Supreme Court May Stop Time For Grey Market Watches
After much confusion in the lower courts – but no actual split among the appeals courts – the Supreme Court has agreed to hear a case about whether consumer goods manufacturers can use copyright law to stop sales of “grey market” imports (goods sold legally abroad and imported into the U.S.), where they compete with the same goods sold through the manufacturer’s authorized channels.
In this case, Costco Wholesale Corp. v. Omega S.A., Omega manufactured watches in Switzerland and sold them to unnamed third parties in Egypt and Paraguay, who resold them to U.S. importers. The watches appeared on the shelves of discount warehouse store Costco, which sold them for about 30% less than Omega’s authorized sellers in the U.S. To prevent this, Omega began engraving a small copyrighted logo on the back casing of its watches, and then sued Costco for violating Omega’s exclusive right to distribute its copyrighted work (the logo) in the U.S.

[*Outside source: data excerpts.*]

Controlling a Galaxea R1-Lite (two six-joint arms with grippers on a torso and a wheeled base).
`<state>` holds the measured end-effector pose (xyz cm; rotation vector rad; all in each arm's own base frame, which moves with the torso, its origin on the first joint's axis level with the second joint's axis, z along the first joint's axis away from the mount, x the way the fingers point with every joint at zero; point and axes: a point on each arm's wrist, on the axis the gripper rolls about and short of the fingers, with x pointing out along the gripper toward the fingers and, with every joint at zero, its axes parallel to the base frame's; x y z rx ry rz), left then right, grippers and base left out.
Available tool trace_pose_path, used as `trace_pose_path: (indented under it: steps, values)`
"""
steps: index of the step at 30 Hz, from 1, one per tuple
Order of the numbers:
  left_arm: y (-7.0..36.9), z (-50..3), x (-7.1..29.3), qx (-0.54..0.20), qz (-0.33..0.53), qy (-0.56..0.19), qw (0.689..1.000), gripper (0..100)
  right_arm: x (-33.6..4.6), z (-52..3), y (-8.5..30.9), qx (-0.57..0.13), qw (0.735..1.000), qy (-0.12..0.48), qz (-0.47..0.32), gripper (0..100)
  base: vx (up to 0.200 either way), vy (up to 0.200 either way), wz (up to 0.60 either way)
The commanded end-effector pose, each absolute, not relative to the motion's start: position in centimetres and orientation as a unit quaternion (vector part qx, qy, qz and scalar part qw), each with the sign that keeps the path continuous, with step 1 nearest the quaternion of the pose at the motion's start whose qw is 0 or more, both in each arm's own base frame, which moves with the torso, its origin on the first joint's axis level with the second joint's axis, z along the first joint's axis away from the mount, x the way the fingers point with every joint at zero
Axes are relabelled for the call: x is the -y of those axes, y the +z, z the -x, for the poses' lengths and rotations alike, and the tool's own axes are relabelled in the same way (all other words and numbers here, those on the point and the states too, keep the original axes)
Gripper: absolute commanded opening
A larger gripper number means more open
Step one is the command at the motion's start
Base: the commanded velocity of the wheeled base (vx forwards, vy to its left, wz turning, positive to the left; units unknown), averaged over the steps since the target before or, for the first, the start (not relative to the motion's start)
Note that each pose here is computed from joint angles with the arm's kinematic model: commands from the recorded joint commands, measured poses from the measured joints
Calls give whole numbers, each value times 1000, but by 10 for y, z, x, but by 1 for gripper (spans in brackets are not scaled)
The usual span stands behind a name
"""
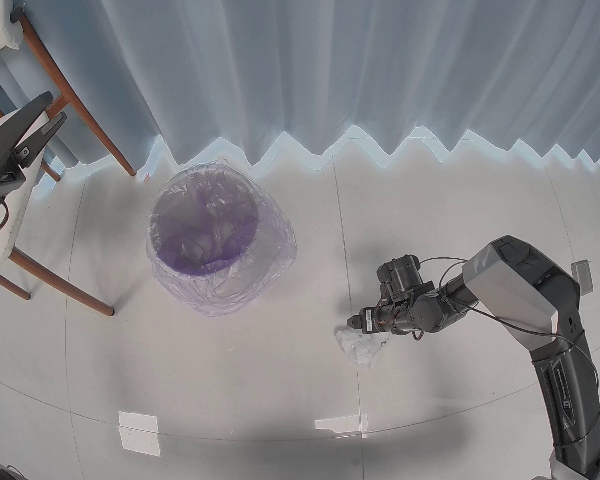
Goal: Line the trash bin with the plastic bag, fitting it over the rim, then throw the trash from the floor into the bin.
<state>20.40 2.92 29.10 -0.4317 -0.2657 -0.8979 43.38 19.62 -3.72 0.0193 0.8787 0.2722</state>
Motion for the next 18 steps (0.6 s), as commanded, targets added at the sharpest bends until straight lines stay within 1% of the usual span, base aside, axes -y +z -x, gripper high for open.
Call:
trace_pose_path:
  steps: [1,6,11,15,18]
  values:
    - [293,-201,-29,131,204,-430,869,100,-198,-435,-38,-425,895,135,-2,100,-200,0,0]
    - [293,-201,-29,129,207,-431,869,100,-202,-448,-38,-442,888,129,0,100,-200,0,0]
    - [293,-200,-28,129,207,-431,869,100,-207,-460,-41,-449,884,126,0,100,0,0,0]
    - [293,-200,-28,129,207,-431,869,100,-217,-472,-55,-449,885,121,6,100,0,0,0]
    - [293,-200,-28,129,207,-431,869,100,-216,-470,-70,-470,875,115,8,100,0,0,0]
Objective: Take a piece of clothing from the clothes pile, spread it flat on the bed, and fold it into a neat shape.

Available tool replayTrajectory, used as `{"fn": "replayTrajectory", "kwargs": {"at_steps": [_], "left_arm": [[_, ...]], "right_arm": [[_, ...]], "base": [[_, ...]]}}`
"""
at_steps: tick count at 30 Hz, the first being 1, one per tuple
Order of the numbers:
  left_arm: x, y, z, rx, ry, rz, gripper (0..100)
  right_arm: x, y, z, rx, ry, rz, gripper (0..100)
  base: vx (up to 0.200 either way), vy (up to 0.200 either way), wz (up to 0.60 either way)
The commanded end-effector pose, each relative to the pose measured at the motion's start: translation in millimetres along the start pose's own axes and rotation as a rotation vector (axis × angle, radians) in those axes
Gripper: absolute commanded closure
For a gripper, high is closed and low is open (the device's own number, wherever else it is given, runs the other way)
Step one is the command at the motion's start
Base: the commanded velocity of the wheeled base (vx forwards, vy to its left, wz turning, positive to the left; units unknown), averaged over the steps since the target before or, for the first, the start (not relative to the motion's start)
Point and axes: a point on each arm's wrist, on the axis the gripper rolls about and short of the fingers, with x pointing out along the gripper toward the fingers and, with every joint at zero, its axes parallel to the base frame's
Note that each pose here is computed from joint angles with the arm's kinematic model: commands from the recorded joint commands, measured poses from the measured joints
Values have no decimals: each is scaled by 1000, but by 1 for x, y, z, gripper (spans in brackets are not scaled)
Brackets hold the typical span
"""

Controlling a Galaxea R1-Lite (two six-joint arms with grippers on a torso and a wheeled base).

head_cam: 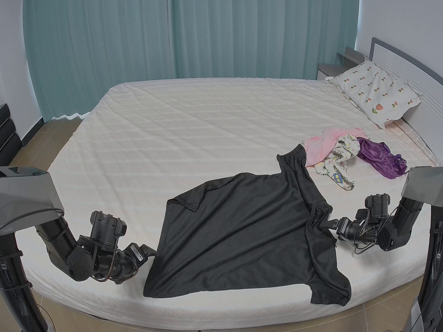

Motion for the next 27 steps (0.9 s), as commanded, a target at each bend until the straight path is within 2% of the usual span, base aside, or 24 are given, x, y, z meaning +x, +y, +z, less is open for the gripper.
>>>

The Copyright Act has a defense called “first sale,” analogous to the “exhaustion” doctrine in patent law. It says that once a copyright owner has sold a particular copy of its work, it loses the power to control any further distribution, sale, or rental of that copy, so long as the copy was “lawfully made under this title,” i.e., the Copyright Act. This provision is what enables libraries and video rental stores to lend copyrighted materials, and it is what allows anyone to sell used books or videos without permission from the copyright owner.

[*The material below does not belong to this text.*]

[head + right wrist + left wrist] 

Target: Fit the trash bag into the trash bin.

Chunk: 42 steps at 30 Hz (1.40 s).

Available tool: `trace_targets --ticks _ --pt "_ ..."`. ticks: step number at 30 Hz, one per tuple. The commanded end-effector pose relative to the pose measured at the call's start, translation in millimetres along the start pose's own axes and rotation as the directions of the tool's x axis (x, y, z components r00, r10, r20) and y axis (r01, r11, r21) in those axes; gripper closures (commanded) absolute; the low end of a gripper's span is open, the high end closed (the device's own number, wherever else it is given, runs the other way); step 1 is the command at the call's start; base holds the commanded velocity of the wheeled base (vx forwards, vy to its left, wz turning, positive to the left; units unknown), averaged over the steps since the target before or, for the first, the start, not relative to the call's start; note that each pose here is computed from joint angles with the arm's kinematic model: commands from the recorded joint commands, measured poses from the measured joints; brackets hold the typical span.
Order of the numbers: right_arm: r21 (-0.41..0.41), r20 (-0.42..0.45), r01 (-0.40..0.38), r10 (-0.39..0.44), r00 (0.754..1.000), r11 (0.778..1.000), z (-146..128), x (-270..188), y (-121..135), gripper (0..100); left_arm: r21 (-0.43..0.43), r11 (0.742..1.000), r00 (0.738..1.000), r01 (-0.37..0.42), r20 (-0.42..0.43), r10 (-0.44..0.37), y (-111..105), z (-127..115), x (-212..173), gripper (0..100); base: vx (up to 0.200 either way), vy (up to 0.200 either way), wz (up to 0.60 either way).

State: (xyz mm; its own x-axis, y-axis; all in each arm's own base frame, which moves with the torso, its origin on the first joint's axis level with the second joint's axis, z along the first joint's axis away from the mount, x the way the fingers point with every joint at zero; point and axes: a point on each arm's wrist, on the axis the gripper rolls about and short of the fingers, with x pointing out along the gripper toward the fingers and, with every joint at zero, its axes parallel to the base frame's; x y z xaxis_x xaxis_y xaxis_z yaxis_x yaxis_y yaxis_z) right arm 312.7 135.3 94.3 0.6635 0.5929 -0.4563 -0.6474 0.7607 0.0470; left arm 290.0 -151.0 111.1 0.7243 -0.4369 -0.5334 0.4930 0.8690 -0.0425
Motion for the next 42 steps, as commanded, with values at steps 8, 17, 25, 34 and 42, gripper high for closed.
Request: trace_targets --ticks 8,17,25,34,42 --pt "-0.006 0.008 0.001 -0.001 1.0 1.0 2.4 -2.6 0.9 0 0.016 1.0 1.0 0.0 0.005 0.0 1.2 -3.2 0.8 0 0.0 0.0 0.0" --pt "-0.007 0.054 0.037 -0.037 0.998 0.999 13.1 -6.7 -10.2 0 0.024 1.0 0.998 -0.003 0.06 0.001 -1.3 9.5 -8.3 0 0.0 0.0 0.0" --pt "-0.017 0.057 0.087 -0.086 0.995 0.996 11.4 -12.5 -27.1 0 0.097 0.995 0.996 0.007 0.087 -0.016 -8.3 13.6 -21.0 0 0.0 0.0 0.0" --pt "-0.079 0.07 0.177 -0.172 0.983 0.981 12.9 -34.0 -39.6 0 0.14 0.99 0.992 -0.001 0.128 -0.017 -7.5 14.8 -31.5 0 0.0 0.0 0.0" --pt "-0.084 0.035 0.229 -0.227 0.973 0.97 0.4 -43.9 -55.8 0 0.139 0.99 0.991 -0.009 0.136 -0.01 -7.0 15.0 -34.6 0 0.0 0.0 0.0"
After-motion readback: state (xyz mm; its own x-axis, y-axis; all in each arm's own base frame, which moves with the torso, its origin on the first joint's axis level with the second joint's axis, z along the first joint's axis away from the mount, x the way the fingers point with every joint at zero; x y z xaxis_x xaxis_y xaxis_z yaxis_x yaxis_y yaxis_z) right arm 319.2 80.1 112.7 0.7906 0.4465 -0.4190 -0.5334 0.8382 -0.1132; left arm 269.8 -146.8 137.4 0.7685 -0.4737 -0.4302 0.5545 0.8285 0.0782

The Ninth Circuit Court of Appeals held that “lawfully made under this title” means manufactured in the United States, so that whenever copyrighted items are manufactured abroad and imported, the first sale defense would not apply, and the copyright owner could control all future sales, rentals, or transfers of the goods – in this case, preventing Costco from selling the watches.
Costco, and numerous amici (friends of the court), argued that Congress knew how to distinguish foreign and domestic manufacturing when it wanted to, and in fact had done so elsewhere in the Copyright Act. Because the first sale rule does not mention the place of manufacture, they argued, it should be irrelevant. They also pointed out the practical consequences of the Ninth Circuit’s decision: manufacturers may move their factories abroad in order to get more control over the chain of distribution in the U.S., while retailers may be wary of selling imported goods because they may contain a copyrighted symbol, label or packaging that would create liability for the retailer.
The Supreme Court asked the Justice Department’s Solicitor General for her opinion on whether to grant certiorari. Although the Solicitor General advised the Court not to take the case, they have now done so. The case will be heard next term.